Question: Does a blog sub-domain help the Pagerank and popularity of your main website? - Skeletor

I have my main application site https://drchrono.com, and I have a blog sub-domain under http://blog.drchrono.com. I was told by some bloggers that the blog sub-domain of your site helps the pagerank of your main site. Does traffic to your blog sub-domain help the Google Pagerank of your site and count as traffic to your main site?
======
aristus
<http://www.mattcutts.com/blog/subdomains-and-subdirectories/>

Read his blog. Matt Cutts is a Google engineer who spends his time answering
these kinds of questions. The poor bastard.

Unless SEO is your career, don't spend too much time on this stuff. Really.
I've seen too many people latch onto SEO like it was eternal salvation with a
side of ice cream. Then they descend into endless, almost Talmudically obscure
discussions over 302 Found vs 303 See other.
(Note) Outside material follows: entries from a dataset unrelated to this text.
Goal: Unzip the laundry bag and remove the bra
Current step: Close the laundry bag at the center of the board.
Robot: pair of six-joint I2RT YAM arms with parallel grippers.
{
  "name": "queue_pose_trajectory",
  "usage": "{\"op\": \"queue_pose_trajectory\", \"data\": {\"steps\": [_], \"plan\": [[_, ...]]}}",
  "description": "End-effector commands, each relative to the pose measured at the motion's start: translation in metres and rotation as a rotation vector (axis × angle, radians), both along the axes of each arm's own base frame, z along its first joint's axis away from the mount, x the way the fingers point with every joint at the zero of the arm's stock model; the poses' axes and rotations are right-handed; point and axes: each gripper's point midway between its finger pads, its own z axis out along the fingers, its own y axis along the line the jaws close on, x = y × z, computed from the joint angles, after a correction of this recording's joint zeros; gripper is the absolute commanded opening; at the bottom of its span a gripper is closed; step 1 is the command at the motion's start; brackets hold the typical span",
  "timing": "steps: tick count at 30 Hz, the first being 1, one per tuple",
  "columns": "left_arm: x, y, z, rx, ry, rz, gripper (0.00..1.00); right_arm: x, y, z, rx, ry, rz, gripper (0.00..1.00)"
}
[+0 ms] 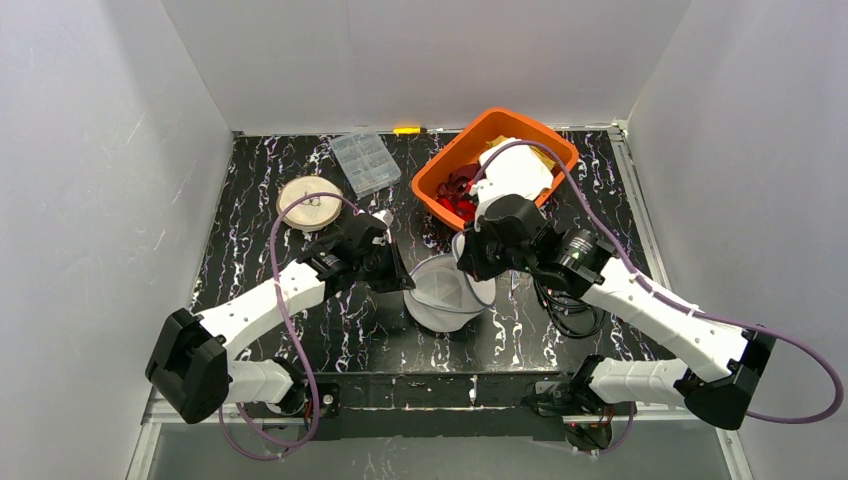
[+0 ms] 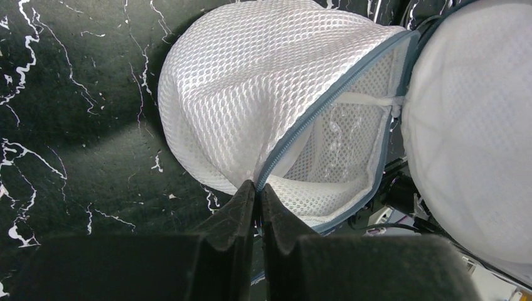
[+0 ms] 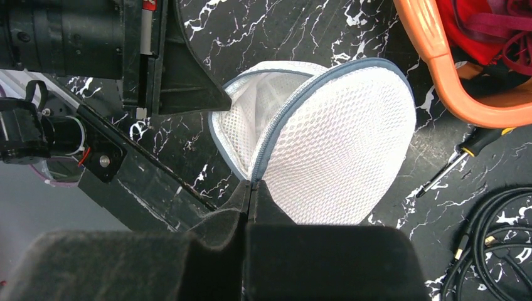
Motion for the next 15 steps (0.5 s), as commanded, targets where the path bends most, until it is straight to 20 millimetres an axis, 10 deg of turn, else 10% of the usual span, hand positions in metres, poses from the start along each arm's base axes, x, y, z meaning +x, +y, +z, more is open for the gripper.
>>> {"op": "queue_pose_trajectory", "data": {"steps": [1, 15], "plan": [[-0.004, -0.003, 0.016, -0.036, -0.025, -0.015, 0.08, 0.008, 0.016, 0.007, 0.080, -0.062, -0.005, 0.01], [-0.012, 0.008, 0.029, -0.052, -0.053, 0.000, 0.38, 0.007, 0.034, -0.001, 0.157, -0.100, 0.047, 0.01]]}}
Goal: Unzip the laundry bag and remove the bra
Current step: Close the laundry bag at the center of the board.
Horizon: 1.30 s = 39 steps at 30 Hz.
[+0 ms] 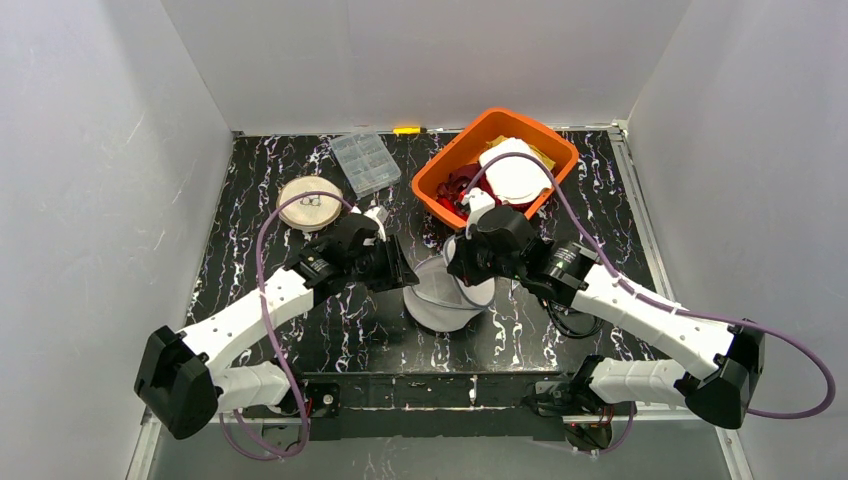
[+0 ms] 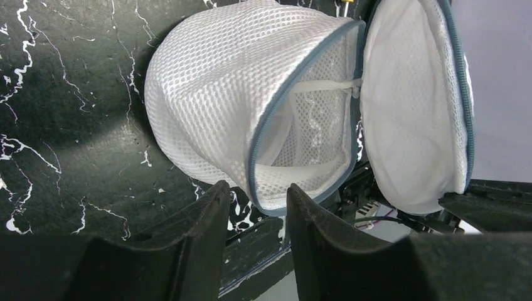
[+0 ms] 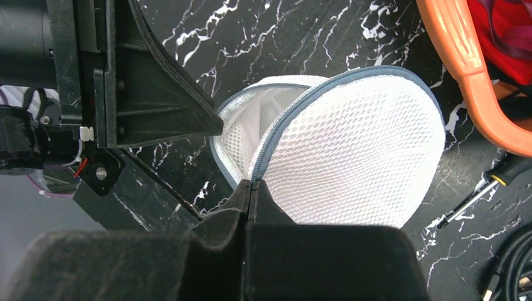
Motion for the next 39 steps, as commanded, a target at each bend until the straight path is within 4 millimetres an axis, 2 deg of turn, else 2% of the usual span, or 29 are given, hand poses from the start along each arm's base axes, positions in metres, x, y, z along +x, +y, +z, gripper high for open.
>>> {"op": "queue_pose_trajectory", "data": {"steps": [1, 8, 13, 17, 24, 36, 39], "plan": [[-0.009, 0.007, 0.009, -0.008, -0.013, 0.002, 0.38, 0.002, 0.016, 0.033, 0.122, -0.081, 0.036, 0.01], [-0.005, 0.008, 0.014, -0.022, -0.038, 0.031, 0.40, -0.009, 0.030, 0.040, 0.147, -0.125, 0.155, 0.01], [-0.004, 0.013, 0.023, -0.049, -0.056, 0.085, 0.51, -0.009, 0.031, 0.036, 0.123, -0.154, 0.181, 0.01], [-0.003, 0.017, 0.040, -0.098, -0.083, 0.133, 0.59, -0.006, 0.029, 0.033, 0.104, -0.166, 0.163, 0.01], [0.001, 0.007, 0.072, -0.213, -0.076, 0.182, 0.65, -0.005, 0.031, 0.024, 0.067, -0.163, 0.149, 0.01], [0.013, -0.002, 0.082, -0.216, -0.054, 0.213, 0.69, -0.007, 0.035, 0.023, 0.014, -0.194, 0.143, 0.01], [0.015, -0.004, 0.078, -0.201, -0.040, 0.205, 0.70, -0.009, 0.038, 0.023, 0.000, -0.205, 0.147, 0.01]]}}
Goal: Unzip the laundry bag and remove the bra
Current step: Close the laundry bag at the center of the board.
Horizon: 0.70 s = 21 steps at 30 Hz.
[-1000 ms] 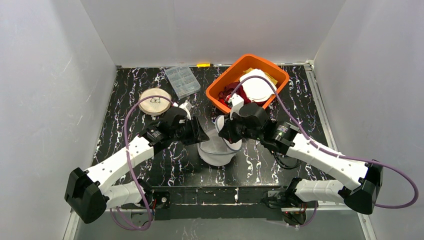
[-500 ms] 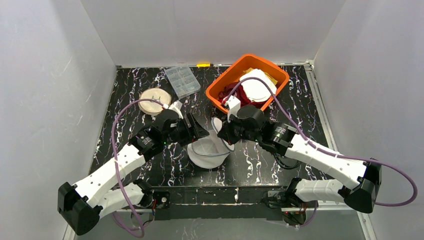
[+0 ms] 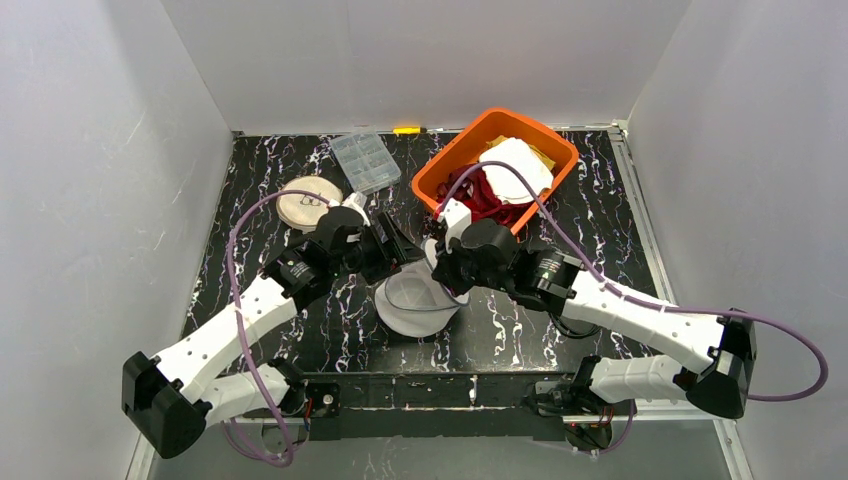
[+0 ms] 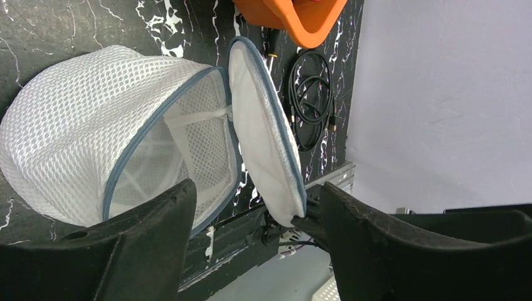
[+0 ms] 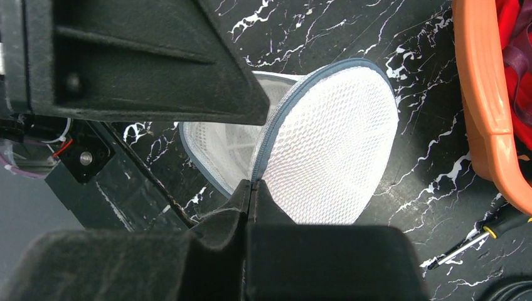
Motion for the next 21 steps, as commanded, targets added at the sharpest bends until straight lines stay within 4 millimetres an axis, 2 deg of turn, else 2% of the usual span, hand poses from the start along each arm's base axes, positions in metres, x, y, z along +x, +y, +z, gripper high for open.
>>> {"op": "queue_pose_trajectory", "data": {"steps": [1, 5, 10, 14, 21], "plan": [[0.004, -0.005, 0.006, 0.005, 0.008, -0.002, 0.70, 0.004, 0.009, 0.020, 0.017, -0.066, -0.006, 0.01], [0.005, -0.008, -0.002, 0.019, 0.028, -0.011, 0.69, 0.001, 0.013, 0.019, 0.002, -0.078, -0.003, 0.01], [0.007, -0.009, -0.008, 0.033, 0.040, -0.012, 0.61, -0.002, 0.017, 0.019, -0.002, -0.084, 0.003, 0.01], [0.008, -0.010, -0.010, 0.040, 0.041, -0.015, 0.50, -0.005, 0.018, 0.019, -0.002, -0.087, 0.009, 0.01], [0.009, -0.011, -0.015, 0.045, 0.042, -0.020, 0.24, -0.015, 0.021, 0.024, 0.026, -0.082, 0.040, 0.01]]}}
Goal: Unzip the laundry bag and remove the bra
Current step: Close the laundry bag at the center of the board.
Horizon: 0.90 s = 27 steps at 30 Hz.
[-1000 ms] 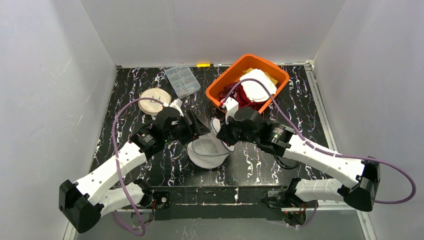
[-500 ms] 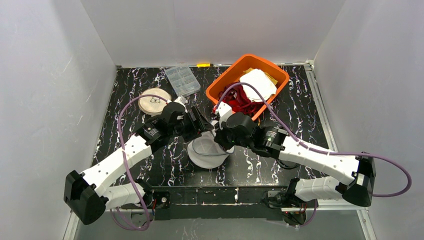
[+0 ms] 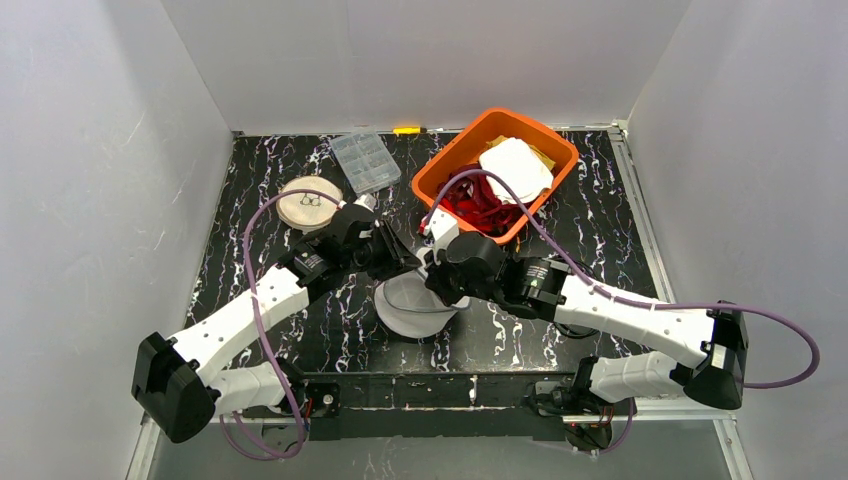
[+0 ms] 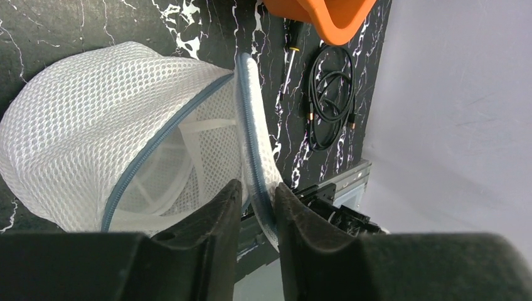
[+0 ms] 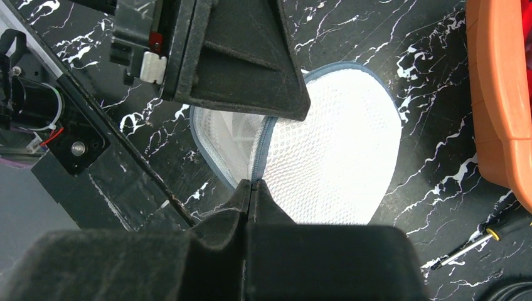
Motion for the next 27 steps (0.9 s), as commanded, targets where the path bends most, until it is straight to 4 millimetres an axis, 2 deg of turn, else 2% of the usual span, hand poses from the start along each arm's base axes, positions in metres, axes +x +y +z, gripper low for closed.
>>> {"op": "queue_pose_trajectory", "data": {"steps": [1, 4, 5, 6, 10, 13, 18, 23, 27], "plan": [[0.001, -0.004, 0.010, -0.010, -0.022, -0.016, 0.20, -0.002, 0.008, 0.033, 0.088, -0.043, 0.020, 0.01], [0.000, -0.005, 0.009, -0.016, -0.025, -0.023, 0.07, -0.004, 0.007, 0.037, 0.103, -0.038, 0.023, 0.04], [0.000, -0.005, 0.010, -0.022, -0.029, -0.028, 0.02, -0.005, 0.005, 0.038, 0.108, -0.034, 0.016, 0.12], [-0.001, -0.006, 0.010, -0.024, -0.032, -0.035, 0.00, -0.005, 0.002, 0.040, 0.116, -0.035, 0.002, 0.24], [-0.004, -0.009, 0.019, -0.051, -0.061, -0.068, 0.00, -0.001, -0.015, 0.048, 0.159, -0.055, -0.075, 0.60], [-0.007, -0.009, 0.030, -0.075, -0.100, -0.097, 0.00, 0.004, -0.035, 0.050, 0.194, -0.070, -0.156, 0.75], [-0.018, -0.008, 0.039, -0.102, -0.172, -0.160, 0.00, 0.005, -0.054, 0.039, 0.258, -0.024, -0.206, 0.84], [-0.029, -0.004, 0.049, -0.131, -0.235, -0.234, 0.00, 0.014, -0.068, 0.023, 0.376, 0.091, -0.225, 0.86], [-0.040, -0.001, 0.047, -0.134, -0.257, -0.296, 0.00, 0.023, -0.078, 0.009, 0.504, 0.207, -0.212, 0.86]]}}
Don't waste your life trying to divine the minute thoughts of God/Google. Just
be good. Produce good & original content, link appropriately, make sure your
site is _fast_ , and watch your 404s. Get that stuff right and you are 90%
ahead.

It's your job to do things that people, real people, will enjoy. It's Google's
job to connect people with what they want. Never forget that. Never try to
short-circuit the user to directly please Google.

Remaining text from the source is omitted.